(Data excerpt Opens)

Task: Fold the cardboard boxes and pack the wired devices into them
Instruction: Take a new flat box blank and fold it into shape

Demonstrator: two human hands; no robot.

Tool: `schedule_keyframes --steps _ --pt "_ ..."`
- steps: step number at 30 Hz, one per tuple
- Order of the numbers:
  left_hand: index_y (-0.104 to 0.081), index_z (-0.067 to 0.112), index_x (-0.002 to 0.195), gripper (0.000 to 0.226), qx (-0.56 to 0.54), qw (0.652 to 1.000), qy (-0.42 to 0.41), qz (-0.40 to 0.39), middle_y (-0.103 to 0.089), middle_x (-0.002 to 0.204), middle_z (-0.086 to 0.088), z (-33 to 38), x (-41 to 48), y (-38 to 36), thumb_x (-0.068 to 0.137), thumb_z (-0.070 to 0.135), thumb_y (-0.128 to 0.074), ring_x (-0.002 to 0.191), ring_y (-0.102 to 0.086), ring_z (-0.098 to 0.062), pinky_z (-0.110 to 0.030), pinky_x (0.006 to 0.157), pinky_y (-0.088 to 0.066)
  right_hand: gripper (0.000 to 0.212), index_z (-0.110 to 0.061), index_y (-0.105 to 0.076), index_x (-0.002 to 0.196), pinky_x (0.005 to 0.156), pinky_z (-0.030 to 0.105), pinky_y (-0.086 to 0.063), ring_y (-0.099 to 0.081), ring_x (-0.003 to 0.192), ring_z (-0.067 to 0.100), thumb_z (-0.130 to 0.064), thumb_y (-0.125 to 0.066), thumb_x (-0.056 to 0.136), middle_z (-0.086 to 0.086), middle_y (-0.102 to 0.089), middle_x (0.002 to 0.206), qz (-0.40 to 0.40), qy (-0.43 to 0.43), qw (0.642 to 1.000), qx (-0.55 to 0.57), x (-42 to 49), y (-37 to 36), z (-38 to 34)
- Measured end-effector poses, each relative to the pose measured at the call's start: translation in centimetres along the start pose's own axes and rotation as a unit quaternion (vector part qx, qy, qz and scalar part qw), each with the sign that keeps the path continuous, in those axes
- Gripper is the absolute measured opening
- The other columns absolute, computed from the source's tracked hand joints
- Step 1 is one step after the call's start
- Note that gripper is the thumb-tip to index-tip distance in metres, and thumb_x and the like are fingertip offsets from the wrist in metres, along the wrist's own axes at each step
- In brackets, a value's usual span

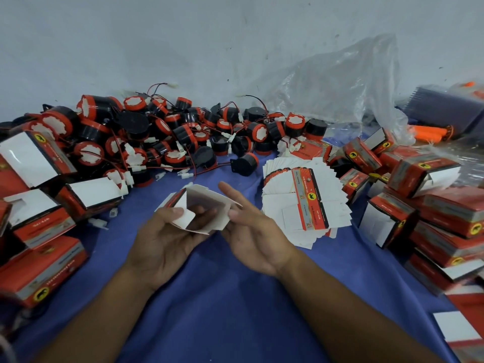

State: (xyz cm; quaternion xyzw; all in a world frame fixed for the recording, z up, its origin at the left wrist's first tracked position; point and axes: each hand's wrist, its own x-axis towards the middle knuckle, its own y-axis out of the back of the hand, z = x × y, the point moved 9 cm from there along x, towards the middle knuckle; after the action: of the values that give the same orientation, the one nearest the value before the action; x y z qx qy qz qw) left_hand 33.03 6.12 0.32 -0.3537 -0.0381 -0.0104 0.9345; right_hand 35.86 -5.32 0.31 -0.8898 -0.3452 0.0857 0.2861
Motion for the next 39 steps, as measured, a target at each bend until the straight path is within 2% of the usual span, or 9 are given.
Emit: schedule_keyframes --steps 7,13,18,21,29,32,34,37,39 --pt "-0.069 0.006 0.112 0.032 -0.01 0.985 0.084 -0.149 -0.067 0.117 -0.023 -2.2 -1.1 -3.1 0.082 0.018 -0.068 0.116 -0.061 -0.035 -0.053 0.104 -0.046 0.046 -0.018 -0.058 0.135 0.098 0.045 -0.05 -0.063 0.109 0.029 -0.004 -0.066 0.093 0.017 -0.067 0.123 0.063 0.04 0.986 -0.147 -0.3 0.4 0.0" --pt "-0.04 0.037 0.141 0.069 0.065 0.987 -0.013 0.147 -0.074 0.101 -0.01 -1.1 0.4 1.7 0.084 0.006 -0.064 0.091 -0.072 -0.029 -0.054 0.076 -0.058 0.028 -0.023 -0.059 0.123 0.095 0.031 -0.049 -0.061 0.114 0.016 -0.02 -0.067 0.097 0.009 -0.058 0.13 0.151 0.149 0.914 -0.347 -1.4 0.9 -2.8" --pt "-0.061 0.007 0.127 0.044 0.094 0.988 0.003 0.123 -0.069 0.098 -0.012 -1.1 0.4 1.0 0.084 0.017 -0.061 0.098 -0.065 -0.035 -0.053 0.088 -0.054 0.024 -0.038 -0.057 0.12 0.117 0.033 -0.035 -0.028 0.149 0.018 -0.027 -0.057 0.099 -0.002 -0.039 0.146 0.087 0.131 0.905 -0.394 0.1 -0.3 -2.7" --pt "-0.066 0.006 0.119 0.032 0.1 0.986 0.011 0.136 -0.07 0.107 -0.015 -1.2 0.3 1.3 0.092 0.019 -0.055 0.099 -0.068 -0.035 -0.045 0.078 -0.06 0.028 -0.044 -0.065 0.109 0.114 0.028 -0.037 -0.031 0.147 0.009 -0.047 -0.072 0.083 -0.006 -0.048 0.145 0.113 0.139 0.919 -0.35 0.1 0.6 -2.6" --pt "-0.06 0.009 0.129 0.057 0.197 0.978 -0.035 0.054 -0.06 0.132 -0.021 -0.8 0.1 -0.5 0.094 0.053 -0.051 0.122 -0.058 -0.036 -0.05 0.104 -0.048 0.028 -0.052 -0.058 0.115 0.105 0.023 -0.044 -0.037 0.142 0.002 -0.052 -0.065 0.088 -0.01 -0.051 0.138 0.151 0.247 0.852 -0.436 -1.2 0.5 -3.8" --pt "-0.053 0.026 0.126 0.048 0.395 0.908 -0.115 0.079 -0.046 0.145 0.001 1.4 -0.2 -0.7 0.086 0.052 -0.052 0.133 -0.047 -0.016 -0.032 0.109 -0.041 0.038 -0.045 -0.059 0.115 0.091 0.029 -0.055 -0.061 0.116 0.006 -0.056 -0.07 0.081 -0.018 -0.061 0.122 0.166 0.209 0.887 -0.377 -1.3 1.2 -3.5" --pt "-0.052 0.023 0.116 0.038 0.433 0.889 -0.146 0.026 -0.055 0.132 0.015 2.5 -0.5 -1.9 0.087 0.046 -0.058 0.12 -0.053 -0.006 -0.013 0.089 -0.046 0.045 -0.037 -0.061 0.112 0.087 0.04 -0.058 -0.069 0.101 0.017 -0.053 -0.077 0.074 -0.014 -0.069 0.111 0.166 0.16 0.931 -0.283 -0.9 1.8 -3.7" --pt "-0.049 0.029 0.103 0.037 0.419 0.894 -0.152 -0.052 -0.063 0.104 0.013 3.3 -0.7 -3.9 0.078 0.045 -0.07 0.093 -0.062 -0.007 -0.017 0.072 -0.052 0.024 -0.032 -0.071 0.094 0.089 0.044 -0.055 -0.068 0.104 0.026 -0.039 -0.079 0.073 0.001 -0.069 0.122 0.097 0.11 0.966 -0.211 -0.5 1.3 -5.1" --pt "-0.045 0.043 0.124 0.061 0.509 0.841 -0.15 -0.103 -0.056 0.117 0.019 3.2 -0.9 -5.6 0.072 0.054 -0.076 0.097 -0.061 -0.012 -0.021 0.075 -0.054 0.023 -0.022 -0.071 0.098 0.08 0.036 -0.055 -0.067 0.094 0.022 -0.03 -0.076 0.077 0.003 -0.068 0.119 0.024 0.074 0.98 -0.184 -0.6 0.2 -5.6"
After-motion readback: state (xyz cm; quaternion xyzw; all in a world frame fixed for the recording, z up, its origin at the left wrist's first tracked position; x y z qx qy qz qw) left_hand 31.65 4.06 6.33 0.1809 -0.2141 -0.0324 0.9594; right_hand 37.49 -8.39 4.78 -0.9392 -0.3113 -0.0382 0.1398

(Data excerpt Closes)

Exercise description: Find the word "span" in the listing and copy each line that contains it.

Answer box:
- In brackets, a value's usual span
Motion for the next 39 steps, as measured, a target at each bend until the straight path is within 2% of the usual span, or 9 are given.

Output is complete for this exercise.